Par ailleurs, la CJUE relève que le décret flamand serait moins attentatoire à la liberté de circulation des travailleurs si, tout en imposant le néerlandais pour les contrats transfrontaliers, il permettait aussi d'établir une version officielle dans une langue connue de toutes les parties.
La CJUE conclut donc que, dans le contexte particulier d'un contrat à caractère transfrontalier, le décret flamand est disproportionné par rapport aux objectifs invoqués par le gouvernement belge, et viole donc le principe de la libre circulation des travailleurs.
Vers une simplification pour les employeurs ?
Sur la base de l'arrêt de la CJUE, il est clair que le législateur flamand doit revoir sa copie. Etant donné que le décret de la Communauté française sur l'emploi des langues est similaire au décret flamand, le Parlement de la Communauté française devrait faire de même pour la région de langue française. La région bilingue de Bruxelles-Capitale ne devrait en revanche pas être concernée. En effet, dans cette région, la violation de la loi sur l'emploi des langues n'est pas sanctionnée par la nullité.
Toutefois, à ce stade, on ne peut pas conclure que les législateurs concernés modifieront leurs décrets dans le sens d'une simplification pour les employeurs.
En effet, la CJUE répète à de nombreuses reprises que sa décision ne s'applique que dans l'hypothèse particulière de contrats de travail transfrontaliers. Sur la base de l'arrêt commenté, on ne peut en outre pas conclure que la réponse de la CJUE serait identique dans le cas d'une situation purement nationale (ex : un travailleur francophone qui travaille pour une société basée en Flandre). Les législateurs pourraient donc se limiter à modifier leurs décrets pour les seuls contrats de travail transfrontaliers.

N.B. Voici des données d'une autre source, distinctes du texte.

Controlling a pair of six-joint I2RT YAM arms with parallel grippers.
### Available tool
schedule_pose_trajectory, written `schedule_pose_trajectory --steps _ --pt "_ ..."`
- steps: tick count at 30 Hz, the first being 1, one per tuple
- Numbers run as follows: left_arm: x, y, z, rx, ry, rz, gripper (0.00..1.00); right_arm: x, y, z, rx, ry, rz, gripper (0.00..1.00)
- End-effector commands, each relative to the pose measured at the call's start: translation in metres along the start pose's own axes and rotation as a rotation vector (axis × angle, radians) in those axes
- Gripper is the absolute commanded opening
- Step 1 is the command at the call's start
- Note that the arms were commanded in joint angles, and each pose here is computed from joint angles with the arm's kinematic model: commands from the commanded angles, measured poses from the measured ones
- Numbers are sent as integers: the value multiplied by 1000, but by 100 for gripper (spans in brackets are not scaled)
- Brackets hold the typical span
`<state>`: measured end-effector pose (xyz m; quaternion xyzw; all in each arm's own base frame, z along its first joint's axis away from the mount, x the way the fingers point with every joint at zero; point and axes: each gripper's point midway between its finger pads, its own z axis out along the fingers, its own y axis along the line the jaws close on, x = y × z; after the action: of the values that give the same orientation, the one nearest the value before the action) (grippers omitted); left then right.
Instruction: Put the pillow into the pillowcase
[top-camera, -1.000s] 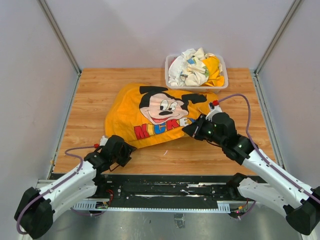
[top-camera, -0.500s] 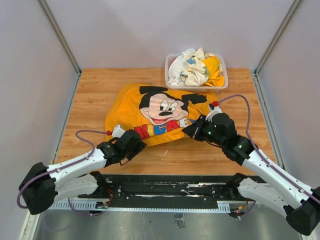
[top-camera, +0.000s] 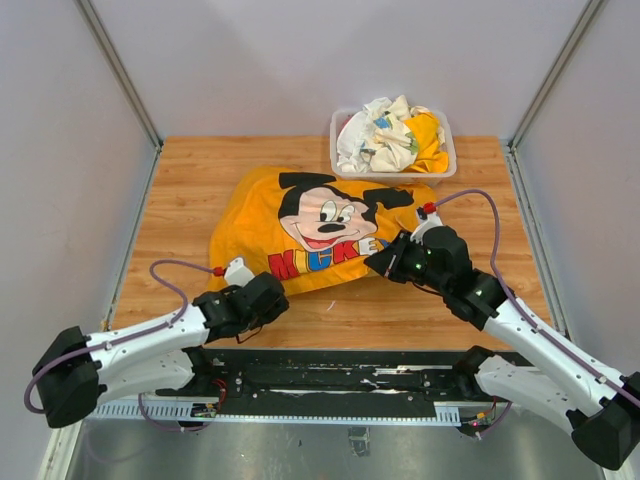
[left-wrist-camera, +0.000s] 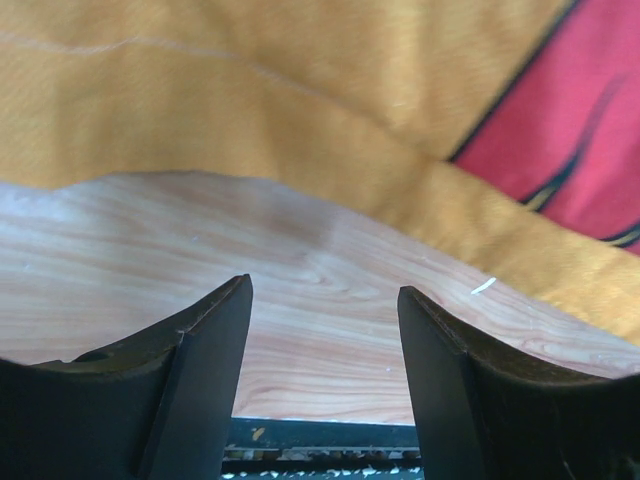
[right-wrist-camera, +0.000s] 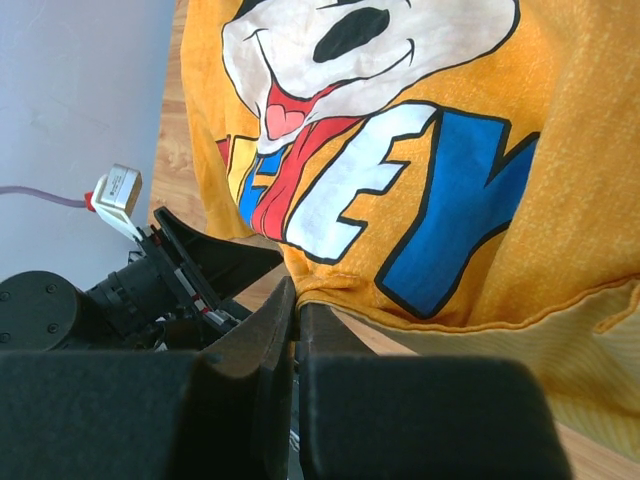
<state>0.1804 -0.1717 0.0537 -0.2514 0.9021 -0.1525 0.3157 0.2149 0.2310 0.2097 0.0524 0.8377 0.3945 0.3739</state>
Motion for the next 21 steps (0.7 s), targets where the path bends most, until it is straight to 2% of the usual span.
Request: schedule_pose_trajectory --steps 1,4,12,21 --pt "2 15 -5 6 -9 -161 64 -9 20 -3 -80 -39 -38 1" --pt "-6 29 -16 -31 -33 -237 64 -9 19 -4 -78 -36 -41 1" --pt "5 68 -27 -99 11 -474 64 -9 15 -8 -86 -51 -44 1" --pt "-13 87 -17 -121 -132 -598 65 -11 7 -17 -93 -62 -55 1"
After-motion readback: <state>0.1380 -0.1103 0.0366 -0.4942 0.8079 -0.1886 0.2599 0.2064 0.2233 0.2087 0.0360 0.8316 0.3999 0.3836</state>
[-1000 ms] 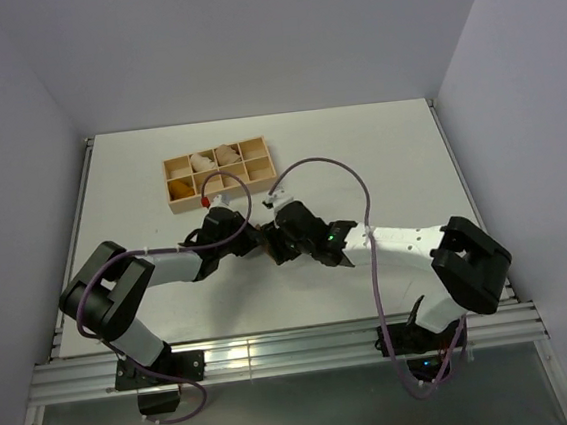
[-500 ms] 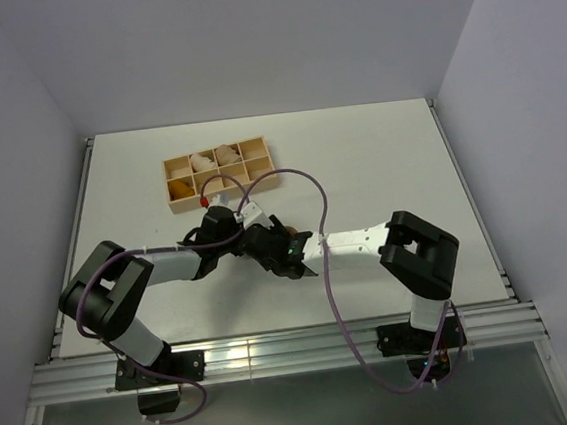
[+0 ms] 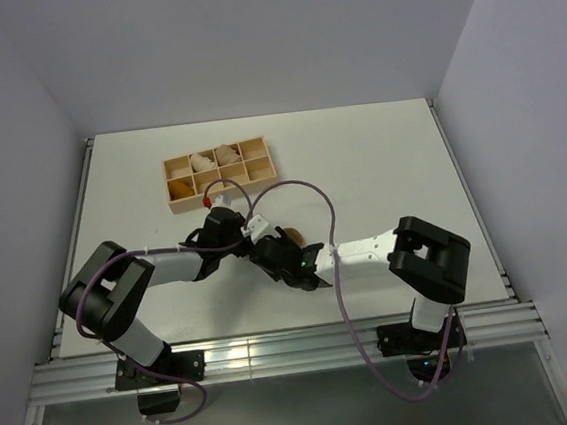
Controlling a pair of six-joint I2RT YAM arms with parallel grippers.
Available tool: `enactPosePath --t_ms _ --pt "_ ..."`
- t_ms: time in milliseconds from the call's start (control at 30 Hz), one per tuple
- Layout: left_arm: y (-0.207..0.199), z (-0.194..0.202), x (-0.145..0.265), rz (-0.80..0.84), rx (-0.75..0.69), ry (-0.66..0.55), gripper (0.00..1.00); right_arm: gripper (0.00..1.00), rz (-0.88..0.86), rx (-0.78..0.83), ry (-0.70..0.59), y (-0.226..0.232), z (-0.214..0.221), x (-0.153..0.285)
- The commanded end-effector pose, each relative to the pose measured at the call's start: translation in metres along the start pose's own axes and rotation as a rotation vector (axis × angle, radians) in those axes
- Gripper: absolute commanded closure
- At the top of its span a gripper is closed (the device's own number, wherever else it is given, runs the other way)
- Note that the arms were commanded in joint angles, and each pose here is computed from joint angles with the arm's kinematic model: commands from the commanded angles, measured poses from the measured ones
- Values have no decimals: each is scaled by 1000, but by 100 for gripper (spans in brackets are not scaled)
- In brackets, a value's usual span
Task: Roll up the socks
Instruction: Roll the sock at the center of the board.
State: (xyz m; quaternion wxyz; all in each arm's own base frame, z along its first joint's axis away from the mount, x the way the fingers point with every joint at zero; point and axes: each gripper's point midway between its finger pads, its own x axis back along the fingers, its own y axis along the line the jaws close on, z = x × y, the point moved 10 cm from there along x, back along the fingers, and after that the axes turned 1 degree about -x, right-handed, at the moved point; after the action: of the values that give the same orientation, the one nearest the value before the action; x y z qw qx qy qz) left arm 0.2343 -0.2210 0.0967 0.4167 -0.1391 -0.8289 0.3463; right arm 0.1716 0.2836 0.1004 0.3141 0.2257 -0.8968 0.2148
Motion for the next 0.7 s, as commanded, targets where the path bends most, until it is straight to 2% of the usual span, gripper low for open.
enactPosePath --t_ms 0,33,133,167,233,400,667 --pt "9 7 0 -65 -40 36 98 41 -53 -30 -132 -2 -7 16" --pt "8 7 1 -63 -40 35 98 41 -52 -73 -186 -5 -13 22" --pt "9 7 1 -66 -40 37 98 35 -42 -127 -238 -11 -5 27" --pt "8 7 1 -65 -40 34 98 28 -50 -143 -262 -16 0 32" --pt "8 7 1 -66 -40 37 98 27 -73 -174 -330 -20 1 39" --pt "6 6 1 -61 -36 45 98 26 -105 -104 -382 -20 -1 40" --pt "3 5 2 -68 -42 55 98 27 -86 53 -381 -9 -6 30"
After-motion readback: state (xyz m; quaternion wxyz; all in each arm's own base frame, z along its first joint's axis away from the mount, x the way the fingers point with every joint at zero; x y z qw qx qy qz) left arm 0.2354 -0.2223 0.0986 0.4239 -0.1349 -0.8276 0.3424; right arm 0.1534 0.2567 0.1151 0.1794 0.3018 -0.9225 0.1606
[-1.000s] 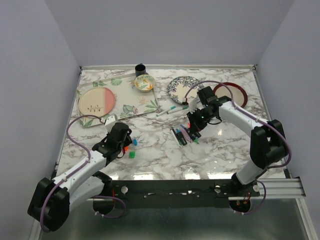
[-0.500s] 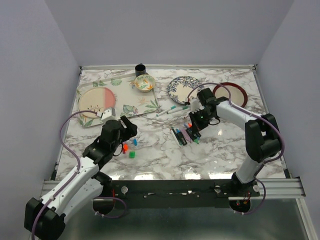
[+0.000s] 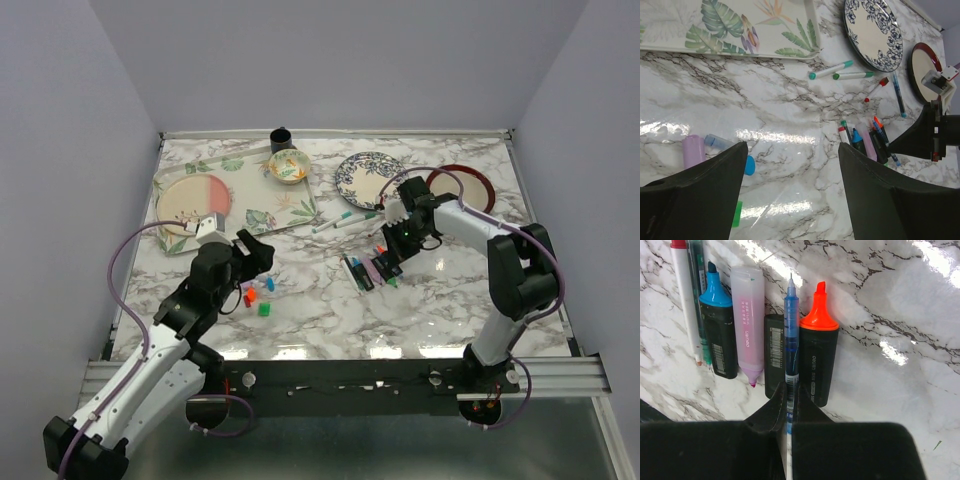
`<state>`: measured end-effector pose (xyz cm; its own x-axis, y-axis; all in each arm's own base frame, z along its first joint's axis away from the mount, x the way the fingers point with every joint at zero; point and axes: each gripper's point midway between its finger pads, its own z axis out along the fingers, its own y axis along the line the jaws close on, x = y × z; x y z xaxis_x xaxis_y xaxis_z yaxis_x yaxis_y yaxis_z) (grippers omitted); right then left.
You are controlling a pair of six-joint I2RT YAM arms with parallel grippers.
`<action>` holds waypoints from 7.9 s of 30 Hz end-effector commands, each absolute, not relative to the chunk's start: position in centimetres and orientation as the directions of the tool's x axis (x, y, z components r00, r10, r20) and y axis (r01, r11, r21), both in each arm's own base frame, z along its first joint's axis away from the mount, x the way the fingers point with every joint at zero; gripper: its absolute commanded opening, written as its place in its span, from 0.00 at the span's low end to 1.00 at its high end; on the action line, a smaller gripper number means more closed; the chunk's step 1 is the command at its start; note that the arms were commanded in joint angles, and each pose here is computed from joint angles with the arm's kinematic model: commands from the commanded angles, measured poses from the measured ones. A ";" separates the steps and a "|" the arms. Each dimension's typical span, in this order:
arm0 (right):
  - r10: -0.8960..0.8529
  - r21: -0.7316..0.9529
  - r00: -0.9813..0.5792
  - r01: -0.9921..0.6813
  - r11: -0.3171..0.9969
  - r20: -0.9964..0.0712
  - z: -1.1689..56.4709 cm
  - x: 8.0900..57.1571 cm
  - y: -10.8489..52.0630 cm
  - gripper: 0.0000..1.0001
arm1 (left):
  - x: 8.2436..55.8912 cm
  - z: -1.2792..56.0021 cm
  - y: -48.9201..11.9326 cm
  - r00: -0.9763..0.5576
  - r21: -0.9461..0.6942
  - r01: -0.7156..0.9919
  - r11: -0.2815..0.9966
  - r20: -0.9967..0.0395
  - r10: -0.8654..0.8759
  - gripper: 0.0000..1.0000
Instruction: Open the pen caps
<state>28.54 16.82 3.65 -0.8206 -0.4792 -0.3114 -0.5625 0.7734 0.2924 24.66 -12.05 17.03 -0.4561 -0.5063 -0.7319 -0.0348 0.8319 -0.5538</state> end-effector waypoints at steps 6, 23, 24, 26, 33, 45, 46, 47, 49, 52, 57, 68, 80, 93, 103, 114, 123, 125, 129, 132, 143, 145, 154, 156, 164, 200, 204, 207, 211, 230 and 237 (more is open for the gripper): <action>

De même, les législateurs pourraient opter pour la solution avancée par la CJUE, consistant à maintenir l'obligation de rédiger les contrats de travail en néerlandais, tout en permettant en outre d'établir une version officielle dans une autre langue connue de toutes les parties. Si les législateurs optent pour cette voie, les parties ne pourront pas faire l'économie d'une version officielle néerlandaise. Elles pourraient alors seulement ajouter une seconde version officielle, rédigée par exemple en anglais. Ceci n'est pas de nature à diminuer les frais de traduction.
Que faire en attendant les modifications législatives ?
On ignore actuellement comment les dispositions en cause seront adaptées et comment les cours et tribunaux du travail vont réagir face à l'arrêt de la CJUE.
Par conséquent, en attendant les modifications législatives, nous vous conseillons de continuer à appliquer rigoureusement les règles relatives à l'emploi des langues lors de la rédaction de vos contrats de travail ou de tout autre document destiné à vos travailleurs.